연사 Dr. Zeb Kurth-Nelson, Dr. Joel Leibo 
소속 Google DeepMind 
일시 5/1(수) 16:30~18:00, 5/16(목) 16:00~17:30 
장소 E16-1 양분순빌딩 #207 

Inspiring Talk-2019_final_Google DeepMind.jpg

KAIST Bio-IT Healthcare Initiative III 사업 일환으로 Google DeepMind's Neuroscience-inspired AI 세미나 시리즈(Inspiring Talk)를 개최합니다.

여러분들의 많은 참여 바랍니다! (등록은 필요하지 않습니다)



1. Dr. Zeb Kurth-Nelson (Google DeepMind)

- Date and Time : 16:30-18:00, May 1 (Wed)
- Place  : E16-1 YBS building, Seminar room 207 (2F)

- Title: Distributions from Dopamine and Factorized Replay

- Abstract : I'll present two new studies. 1) In the classic TD theory of dopamine, the brain learns about the mean of probabilistic rewards. Recent AI research has gotten large performance gains from modifying the TD algorithm to learn about the full distribution of rewards. We looked in single unit dopamine recordings and found evidence that the brain uses this modified algorithm. 2) There are fast spontaneous neural sequences, with properties similar to rodent hippocampal replay, in humans in non-spatial tasks. In a new experiment, we found that these sequences don't simply recapitulate experience, but are re-organized according to abstract knowledge. Each replay event is also interleaved with replay of a factorized code, which we argue could facilitate rapid transfer of abstract knowledge to new experiences.

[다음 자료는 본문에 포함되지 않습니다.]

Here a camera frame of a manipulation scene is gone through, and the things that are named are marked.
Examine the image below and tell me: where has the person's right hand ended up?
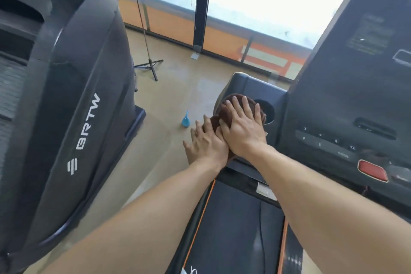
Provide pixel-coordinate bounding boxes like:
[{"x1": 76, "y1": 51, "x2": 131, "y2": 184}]
[{"x1": 219, "y1": 95, "x2": 269, "y2": 159}]

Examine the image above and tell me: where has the person's left hand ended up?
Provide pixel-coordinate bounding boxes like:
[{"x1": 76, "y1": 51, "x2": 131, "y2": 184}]
[{"x1": 182, "y1": 115, "x2": 229, "y2": 174}]

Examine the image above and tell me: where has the brown microfibre cloth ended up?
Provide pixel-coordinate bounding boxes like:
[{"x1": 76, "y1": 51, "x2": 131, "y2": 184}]
[{"x1": 210, "y1": 93, "x2": 268, "y2": 161}]

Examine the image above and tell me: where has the black treadmill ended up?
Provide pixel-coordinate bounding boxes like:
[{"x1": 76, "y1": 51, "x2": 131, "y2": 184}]
[{"x1": 165, "y1": 0, "x2": 411, "y2": 274}]

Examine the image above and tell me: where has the person's right forearm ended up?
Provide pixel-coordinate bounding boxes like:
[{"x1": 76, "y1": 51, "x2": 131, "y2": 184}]
[{"x1": 253, "y1": 145, "x2": 411, "y2": 274}]

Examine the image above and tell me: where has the person's left forearm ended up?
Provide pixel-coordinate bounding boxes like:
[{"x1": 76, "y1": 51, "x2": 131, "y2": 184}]
[{"x1": 42, "y1": 160, "x2": 225, "y2": 274}]

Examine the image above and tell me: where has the black tripod stand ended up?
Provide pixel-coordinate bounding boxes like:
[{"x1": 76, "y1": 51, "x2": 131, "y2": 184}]
[{"x1": 128, "y1": 0, "x2": 164, "y2": 82}]

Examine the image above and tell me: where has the orange patterned parapet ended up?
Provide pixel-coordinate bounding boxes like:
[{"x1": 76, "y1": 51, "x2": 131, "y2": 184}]
[{"x1": 116, "y1": 0, "x2": 314, "y2": 81}]

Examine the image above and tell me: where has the black stair climber machine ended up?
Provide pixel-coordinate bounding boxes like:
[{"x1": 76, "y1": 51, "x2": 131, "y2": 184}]
[{"x1": 0, "y1": 0, "x2": 147, "y2": 274}]

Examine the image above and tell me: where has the black window frame post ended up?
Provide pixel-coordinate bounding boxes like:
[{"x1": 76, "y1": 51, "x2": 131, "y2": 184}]
[{"x1": 192, "y1": 0, "x2": 215, "y2": 54}]

2. Dr. Joel Leibo (Google DeepMind) 

- Date and Time : 16:00-17:30, May 16 (Thur)
- Place  : E16-1 YBS building, Seminar room 207 (2F)

- Title: Autocurricula and the Emergence of Innovation from Social Interaction

- Abstract : Evolution has produced a multi-scale mosaic of interacting adaptive units. Innovations arise when perturbations push parts of the system away from stable equilibria into new regimes where previously well-adapted solutions no longer work. In this talk, we will explore the hypothesis that multi-agent systems sometimes display intrinsic dynamics arising from competition and cooperation that provide a naturally emergent curriculum, which we term an autocurriculum. The solution of one social task often begets new social tasks, continually generating novel challenges, and thereby promoting innovation. Under certain conditions these challenges may become increasingly complex over time, demanding that agents accumulate ever more innovations.